▸ Material provided:

* * * * *

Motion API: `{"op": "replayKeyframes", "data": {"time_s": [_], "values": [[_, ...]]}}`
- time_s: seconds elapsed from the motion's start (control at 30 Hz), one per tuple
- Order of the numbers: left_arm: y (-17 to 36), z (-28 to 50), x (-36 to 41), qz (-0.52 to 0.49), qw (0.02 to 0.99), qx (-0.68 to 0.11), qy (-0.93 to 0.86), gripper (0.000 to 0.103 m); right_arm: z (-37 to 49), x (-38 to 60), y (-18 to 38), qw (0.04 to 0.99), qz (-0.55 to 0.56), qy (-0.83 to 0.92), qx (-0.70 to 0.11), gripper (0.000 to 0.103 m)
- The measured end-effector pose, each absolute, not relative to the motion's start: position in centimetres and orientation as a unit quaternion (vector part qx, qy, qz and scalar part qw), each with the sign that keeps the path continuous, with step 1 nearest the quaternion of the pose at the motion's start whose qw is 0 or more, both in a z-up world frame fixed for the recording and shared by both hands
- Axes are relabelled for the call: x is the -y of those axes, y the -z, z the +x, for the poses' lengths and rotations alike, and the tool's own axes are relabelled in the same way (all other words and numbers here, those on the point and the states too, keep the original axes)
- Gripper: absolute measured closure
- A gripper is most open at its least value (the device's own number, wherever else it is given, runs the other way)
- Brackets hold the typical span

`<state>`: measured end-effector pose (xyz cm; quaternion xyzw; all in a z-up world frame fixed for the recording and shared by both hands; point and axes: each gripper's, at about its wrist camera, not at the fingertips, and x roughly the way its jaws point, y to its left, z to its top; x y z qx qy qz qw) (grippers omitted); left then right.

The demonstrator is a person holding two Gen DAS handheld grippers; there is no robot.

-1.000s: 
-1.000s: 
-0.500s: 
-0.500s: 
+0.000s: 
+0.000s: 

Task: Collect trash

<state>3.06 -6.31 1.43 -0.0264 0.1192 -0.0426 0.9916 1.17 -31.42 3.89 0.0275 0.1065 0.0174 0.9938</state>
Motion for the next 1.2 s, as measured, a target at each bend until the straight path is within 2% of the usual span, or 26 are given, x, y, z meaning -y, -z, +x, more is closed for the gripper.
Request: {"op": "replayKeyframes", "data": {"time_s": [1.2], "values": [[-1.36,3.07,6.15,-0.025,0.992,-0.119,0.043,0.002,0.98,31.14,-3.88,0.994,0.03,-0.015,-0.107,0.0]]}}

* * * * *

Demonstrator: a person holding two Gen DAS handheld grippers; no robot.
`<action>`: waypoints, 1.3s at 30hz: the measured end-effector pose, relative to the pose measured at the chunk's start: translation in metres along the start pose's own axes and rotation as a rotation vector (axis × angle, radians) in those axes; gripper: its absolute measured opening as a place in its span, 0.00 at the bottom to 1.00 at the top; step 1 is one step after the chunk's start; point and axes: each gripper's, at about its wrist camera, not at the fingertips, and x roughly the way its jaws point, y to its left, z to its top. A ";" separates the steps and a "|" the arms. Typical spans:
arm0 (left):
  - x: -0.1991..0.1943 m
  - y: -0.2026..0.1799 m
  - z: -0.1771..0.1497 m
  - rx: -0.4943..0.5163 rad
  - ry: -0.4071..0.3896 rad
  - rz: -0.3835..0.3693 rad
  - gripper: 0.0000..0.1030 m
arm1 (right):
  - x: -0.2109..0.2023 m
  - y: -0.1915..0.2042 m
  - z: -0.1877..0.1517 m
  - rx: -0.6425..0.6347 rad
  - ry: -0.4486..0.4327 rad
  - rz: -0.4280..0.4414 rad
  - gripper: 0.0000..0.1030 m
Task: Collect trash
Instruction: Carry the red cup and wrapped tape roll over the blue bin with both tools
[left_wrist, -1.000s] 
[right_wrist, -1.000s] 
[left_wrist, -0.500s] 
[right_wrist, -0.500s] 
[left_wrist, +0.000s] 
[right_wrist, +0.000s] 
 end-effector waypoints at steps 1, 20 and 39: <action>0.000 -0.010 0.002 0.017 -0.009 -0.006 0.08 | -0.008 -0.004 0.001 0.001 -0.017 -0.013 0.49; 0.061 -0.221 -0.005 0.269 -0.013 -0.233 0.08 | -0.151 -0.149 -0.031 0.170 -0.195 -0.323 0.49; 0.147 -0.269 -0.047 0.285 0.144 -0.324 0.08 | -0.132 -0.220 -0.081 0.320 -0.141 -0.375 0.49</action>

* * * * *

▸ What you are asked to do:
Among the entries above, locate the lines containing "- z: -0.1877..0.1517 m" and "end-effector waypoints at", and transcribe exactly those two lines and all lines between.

▸ Answer to this exercise:
  - z: -0.1877..0.1517 m
  - rx: -0.6425..0.6347 rad
  - ry: -0.4486..0.4327 rad
  - rz: -0.4280..0.4414 rad
  - gripper: 0.0000..0.1030 m
Task: Collect trash
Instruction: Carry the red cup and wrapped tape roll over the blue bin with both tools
[left_wrist, -1.000s] 
[right_wrist, -1.000s] 
[left_wrist, -0.500s] 
[right_wrist, -0.500s] 
[left_wrist, +0.000s] 
[right_wrist, +0.000s] 
 end-effector waypoints at steps 1, 20 and 39: <action>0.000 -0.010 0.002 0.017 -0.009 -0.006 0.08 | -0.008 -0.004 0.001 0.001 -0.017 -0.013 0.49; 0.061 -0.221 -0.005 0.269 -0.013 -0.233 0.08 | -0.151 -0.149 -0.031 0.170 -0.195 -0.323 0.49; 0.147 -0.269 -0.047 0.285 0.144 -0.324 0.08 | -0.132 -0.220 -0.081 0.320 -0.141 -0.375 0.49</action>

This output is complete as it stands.